··· SOURCE RECORDS ···

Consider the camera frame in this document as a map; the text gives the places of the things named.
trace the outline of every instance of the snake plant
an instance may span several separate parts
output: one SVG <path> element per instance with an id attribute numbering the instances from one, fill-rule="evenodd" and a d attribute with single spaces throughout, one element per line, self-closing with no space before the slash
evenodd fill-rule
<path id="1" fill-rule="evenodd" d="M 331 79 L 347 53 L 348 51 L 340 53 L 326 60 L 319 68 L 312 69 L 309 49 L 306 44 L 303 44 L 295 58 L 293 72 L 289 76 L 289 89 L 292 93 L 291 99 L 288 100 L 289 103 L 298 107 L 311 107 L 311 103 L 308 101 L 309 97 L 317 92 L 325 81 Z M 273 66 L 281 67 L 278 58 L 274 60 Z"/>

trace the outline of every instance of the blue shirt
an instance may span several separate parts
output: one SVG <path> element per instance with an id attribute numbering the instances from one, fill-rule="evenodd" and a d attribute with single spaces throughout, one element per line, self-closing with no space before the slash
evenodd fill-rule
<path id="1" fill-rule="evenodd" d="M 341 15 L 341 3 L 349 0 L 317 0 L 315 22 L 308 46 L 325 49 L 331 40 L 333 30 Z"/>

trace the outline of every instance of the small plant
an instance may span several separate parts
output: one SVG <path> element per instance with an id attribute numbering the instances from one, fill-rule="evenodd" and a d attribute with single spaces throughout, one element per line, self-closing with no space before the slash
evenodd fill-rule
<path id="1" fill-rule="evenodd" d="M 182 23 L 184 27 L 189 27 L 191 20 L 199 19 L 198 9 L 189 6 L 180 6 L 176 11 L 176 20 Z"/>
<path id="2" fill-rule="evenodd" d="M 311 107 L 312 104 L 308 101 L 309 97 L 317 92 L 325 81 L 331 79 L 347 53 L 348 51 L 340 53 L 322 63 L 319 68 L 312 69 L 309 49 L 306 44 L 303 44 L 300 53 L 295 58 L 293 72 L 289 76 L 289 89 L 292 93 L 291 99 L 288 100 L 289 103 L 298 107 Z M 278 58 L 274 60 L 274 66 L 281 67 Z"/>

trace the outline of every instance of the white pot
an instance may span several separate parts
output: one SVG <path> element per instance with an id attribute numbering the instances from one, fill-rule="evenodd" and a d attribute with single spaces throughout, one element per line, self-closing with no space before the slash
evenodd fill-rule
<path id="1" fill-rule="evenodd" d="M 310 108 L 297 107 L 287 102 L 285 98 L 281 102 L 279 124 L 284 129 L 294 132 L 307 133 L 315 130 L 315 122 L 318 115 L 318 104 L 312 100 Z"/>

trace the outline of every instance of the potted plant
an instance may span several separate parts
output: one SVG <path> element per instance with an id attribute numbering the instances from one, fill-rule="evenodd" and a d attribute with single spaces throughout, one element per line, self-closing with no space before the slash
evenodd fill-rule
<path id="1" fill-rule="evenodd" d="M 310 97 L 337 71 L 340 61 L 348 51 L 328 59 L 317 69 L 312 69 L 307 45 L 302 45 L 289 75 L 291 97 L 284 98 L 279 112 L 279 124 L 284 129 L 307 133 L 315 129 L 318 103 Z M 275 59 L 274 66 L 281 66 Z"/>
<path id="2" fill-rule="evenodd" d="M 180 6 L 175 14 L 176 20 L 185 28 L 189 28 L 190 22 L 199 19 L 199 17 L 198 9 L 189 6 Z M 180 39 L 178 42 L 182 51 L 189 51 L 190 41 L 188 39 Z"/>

···
··· SOURCE RECORDS ···

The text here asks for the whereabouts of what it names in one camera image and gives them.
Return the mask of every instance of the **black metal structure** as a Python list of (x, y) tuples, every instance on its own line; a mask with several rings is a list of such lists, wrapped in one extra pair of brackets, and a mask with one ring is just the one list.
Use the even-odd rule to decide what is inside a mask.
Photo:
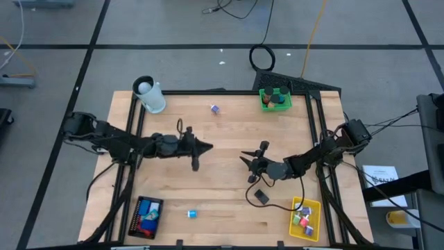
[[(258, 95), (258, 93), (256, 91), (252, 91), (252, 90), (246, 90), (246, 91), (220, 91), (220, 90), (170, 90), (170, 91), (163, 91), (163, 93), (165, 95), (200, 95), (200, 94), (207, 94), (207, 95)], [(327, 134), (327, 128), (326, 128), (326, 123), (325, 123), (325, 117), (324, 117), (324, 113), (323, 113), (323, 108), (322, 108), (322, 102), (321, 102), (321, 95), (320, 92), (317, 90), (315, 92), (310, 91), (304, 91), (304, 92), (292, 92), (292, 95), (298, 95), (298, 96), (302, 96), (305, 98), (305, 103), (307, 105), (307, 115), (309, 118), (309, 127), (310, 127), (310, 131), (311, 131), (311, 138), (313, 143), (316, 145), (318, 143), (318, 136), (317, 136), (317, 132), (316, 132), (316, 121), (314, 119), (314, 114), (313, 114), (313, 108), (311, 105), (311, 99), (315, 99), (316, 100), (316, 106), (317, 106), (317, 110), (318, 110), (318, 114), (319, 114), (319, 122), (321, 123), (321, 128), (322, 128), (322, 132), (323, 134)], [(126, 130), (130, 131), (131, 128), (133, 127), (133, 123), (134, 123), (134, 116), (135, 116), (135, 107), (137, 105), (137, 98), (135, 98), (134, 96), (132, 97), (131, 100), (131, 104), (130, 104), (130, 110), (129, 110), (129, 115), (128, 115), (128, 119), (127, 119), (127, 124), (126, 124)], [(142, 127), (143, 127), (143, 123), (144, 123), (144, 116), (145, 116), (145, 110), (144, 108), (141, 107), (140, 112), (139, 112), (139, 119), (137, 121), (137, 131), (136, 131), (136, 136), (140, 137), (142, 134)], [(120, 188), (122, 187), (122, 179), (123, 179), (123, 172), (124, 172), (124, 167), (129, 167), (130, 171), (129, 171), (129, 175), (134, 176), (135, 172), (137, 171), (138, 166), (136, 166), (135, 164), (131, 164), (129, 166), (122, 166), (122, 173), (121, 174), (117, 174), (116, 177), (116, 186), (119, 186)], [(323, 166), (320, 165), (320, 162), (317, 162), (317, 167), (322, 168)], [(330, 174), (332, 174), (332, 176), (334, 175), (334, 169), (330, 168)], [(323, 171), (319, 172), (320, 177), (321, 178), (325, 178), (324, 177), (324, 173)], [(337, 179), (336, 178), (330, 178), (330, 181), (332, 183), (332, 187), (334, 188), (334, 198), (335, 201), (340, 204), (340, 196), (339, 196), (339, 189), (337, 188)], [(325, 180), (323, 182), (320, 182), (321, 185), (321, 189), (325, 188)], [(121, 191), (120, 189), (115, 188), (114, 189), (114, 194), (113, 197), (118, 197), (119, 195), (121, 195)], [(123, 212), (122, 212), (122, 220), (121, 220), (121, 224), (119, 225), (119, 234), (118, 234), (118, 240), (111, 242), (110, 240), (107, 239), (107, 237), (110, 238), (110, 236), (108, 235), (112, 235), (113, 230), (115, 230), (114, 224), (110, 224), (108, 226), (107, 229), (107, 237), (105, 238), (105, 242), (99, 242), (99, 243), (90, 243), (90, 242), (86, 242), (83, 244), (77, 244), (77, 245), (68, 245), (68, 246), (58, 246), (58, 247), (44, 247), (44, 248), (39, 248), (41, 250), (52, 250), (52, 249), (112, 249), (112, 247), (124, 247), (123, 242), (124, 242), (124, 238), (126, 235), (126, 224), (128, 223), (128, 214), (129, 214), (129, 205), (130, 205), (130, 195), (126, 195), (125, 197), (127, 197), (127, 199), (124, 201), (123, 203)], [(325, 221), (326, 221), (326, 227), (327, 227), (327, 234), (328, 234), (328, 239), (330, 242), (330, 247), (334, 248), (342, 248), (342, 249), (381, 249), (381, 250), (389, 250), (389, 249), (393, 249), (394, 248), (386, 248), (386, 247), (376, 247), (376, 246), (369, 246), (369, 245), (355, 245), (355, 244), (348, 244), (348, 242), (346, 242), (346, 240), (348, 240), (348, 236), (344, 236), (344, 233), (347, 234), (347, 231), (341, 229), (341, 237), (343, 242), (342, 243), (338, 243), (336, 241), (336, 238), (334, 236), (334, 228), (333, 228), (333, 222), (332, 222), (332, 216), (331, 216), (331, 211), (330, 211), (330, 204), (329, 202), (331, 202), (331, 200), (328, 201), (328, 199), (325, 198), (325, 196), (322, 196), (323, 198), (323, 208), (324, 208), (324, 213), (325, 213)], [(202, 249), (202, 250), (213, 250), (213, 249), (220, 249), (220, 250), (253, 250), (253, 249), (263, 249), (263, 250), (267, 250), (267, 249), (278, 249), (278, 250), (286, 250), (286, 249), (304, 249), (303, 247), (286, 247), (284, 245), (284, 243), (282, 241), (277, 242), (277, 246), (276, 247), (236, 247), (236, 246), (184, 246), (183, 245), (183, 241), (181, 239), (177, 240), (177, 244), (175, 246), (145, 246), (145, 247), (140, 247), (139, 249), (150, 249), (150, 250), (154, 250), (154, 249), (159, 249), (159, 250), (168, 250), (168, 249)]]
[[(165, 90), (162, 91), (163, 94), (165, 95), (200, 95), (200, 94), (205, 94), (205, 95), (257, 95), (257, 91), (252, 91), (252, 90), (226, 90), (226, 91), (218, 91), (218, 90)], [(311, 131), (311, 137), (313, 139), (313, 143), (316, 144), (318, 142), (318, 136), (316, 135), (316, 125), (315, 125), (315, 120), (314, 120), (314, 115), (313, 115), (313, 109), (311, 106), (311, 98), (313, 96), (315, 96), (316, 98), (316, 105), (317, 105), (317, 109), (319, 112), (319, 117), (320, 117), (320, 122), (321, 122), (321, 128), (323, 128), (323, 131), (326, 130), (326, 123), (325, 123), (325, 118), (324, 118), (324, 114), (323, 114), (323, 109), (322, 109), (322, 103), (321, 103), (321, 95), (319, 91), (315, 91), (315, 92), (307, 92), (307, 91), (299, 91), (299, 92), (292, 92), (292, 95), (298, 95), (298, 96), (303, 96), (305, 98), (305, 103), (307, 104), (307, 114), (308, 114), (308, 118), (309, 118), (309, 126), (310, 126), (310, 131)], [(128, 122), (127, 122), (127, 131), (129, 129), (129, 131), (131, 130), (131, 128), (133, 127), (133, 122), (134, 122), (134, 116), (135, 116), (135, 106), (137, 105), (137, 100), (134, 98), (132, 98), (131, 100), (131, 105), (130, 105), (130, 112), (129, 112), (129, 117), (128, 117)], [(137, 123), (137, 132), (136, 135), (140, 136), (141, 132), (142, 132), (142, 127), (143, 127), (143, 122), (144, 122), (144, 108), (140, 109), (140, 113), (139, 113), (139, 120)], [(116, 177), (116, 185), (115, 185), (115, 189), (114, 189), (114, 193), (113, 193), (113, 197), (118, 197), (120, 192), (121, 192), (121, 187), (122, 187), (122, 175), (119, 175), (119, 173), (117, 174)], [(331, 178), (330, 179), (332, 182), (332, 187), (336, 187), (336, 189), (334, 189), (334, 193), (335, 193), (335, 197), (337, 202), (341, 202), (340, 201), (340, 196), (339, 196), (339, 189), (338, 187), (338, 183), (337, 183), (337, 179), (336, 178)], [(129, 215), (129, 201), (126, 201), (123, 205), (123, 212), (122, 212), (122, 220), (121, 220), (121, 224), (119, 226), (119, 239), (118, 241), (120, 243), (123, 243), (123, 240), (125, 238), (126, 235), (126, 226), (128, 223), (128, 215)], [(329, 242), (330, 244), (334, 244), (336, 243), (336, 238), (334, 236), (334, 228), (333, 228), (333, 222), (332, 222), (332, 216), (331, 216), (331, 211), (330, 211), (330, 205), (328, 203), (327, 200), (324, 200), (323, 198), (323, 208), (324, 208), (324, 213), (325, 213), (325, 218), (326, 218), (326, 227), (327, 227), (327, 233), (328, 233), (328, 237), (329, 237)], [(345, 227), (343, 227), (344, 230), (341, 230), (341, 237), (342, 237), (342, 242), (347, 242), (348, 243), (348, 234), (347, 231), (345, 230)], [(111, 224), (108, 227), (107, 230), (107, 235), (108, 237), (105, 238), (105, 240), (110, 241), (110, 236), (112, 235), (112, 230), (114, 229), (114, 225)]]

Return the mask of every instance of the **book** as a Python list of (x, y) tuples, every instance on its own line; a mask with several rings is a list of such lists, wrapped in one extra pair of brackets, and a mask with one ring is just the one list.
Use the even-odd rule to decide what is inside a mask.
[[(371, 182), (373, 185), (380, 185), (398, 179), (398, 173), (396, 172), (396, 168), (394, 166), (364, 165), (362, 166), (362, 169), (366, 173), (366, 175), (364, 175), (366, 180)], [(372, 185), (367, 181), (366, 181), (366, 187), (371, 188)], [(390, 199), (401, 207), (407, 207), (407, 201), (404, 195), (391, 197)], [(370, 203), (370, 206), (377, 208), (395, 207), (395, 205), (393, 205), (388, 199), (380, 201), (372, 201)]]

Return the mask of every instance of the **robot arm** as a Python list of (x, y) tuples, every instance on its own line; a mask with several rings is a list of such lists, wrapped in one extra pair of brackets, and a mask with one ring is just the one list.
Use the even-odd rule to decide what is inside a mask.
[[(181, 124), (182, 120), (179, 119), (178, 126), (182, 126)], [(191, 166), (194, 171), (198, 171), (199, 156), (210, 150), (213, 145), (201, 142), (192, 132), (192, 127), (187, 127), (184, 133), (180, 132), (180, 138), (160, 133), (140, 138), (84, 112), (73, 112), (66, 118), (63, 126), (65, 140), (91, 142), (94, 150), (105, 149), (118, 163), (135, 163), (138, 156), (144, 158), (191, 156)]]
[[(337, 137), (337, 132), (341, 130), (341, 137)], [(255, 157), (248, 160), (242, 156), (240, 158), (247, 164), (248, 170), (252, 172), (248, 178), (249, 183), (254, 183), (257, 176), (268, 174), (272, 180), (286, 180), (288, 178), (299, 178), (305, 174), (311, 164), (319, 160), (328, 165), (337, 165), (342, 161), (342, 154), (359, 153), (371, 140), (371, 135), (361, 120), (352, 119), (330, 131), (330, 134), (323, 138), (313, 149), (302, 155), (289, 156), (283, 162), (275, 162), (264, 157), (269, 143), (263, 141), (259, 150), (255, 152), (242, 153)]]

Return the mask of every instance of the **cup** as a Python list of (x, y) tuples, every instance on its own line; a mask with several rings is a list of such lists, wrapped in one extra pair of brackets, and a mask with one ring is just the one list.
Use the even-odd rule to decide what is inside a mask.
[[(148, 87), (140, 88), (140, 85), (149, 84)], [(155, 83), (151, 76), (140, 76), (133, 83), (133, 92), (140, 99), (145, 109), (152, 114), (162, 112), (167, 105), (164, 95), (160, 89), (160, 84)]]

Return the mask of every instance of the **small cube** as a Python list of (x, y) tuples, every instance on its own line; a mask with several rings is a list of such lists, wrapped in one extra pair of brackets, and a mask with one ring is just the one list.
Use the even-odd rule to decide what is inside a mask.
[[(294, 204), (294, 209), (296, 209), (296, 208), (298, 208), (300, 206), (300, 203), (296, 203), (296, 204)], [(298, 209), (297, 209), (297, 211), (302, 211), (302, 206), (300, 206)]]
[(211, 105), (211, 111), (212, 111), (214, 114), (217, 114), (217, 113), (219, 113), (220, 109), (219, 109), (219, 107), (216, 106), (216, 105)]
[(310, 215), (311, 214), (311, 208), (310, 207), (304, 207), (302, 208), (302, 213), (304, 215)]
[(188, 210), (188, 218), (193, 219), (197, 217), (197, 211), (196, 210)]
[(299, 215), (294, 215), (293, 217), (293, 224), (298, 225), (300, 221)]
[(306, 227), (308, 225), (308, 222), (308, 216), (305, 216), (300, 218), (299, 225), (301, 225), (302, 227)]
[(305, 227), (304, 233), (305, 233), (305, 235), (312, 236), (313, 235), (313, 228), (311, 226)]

···
··· SOURCE RECORDS ···

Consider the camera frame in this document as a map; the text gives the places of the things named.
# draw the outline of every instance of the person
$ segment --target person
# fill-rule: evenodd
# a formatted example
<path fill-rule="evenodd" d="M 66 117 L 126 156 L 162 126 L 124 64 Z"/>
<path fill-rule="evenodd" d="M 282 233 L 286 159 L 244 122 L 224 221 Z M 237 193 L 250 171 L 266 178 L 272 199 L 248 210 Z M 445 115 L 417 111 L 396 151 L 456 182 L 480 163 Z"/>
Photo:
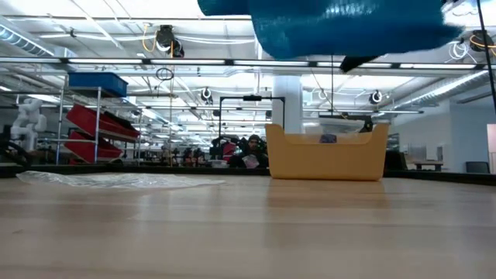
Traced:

···

Show each line of the material holding "person".

# draw the outline of every instance of the person
$ segment --target person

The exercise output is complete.